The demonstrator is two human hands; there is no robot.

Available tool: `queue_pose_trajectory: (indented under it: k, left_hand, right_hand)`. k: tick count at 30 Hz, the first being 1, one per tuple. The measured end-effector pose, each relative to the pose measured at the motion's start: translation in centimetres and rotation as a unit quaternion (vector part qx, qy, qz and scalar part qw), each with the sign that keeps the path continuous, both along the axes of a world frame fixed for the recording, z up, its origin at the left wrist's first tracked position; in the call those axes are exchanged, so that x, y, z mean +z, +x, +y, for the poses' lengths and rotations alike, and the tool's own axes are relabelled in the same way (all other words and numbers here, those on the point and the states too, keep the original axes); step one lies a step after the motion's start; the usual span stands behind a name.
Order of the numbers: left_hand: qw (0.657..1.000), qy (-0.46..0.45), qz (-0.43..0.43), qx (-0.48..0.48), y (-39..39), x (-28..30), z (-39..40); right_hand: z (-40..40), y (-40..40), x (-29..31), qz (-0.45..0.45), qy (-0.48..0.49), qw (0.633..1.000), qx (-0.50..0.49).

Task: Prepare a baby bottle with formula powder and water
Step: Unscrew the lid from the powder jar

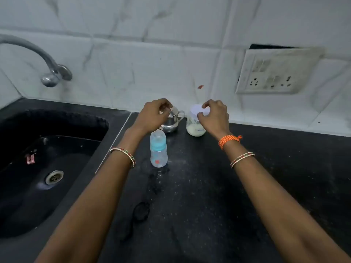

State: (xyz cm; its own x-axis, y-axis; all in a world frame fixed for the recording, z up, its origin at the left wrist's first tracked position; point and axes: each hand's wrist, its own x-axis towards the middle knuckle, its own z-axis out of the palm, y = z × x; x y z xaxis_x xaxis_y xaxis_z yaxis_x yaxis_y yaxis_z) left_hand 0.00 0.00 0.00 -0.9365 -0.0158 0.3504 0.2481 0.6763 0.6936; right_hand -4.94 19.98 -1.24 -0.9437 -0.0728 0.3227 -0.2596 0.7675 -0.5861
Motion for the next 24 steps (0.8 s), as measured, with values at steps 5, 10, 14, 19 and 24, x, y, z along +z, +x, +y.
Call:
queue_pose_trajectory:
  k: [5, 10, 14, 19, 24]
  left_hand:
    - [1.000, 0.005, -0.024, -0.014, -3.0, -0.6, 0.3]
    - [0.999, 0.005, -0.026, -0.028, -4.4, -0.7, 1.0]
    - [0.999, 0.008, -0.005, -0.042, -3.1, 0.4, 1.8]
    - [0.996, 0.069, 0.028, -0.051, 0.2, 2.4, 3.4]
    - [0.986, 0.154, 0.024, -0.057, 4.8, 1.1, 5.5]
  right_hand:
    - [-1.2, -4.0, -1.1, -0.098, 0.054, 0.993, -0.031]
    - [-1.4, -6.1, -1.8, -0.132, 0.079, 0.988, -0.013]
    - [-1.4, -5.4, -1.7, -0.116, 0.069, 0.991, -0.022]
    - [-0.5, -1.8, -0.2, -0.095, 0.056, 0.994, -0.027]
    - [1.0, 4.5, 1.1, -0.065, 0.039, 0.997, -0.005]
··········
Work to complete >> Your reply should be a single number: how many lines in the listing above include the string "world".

Answer to this exercise >> 2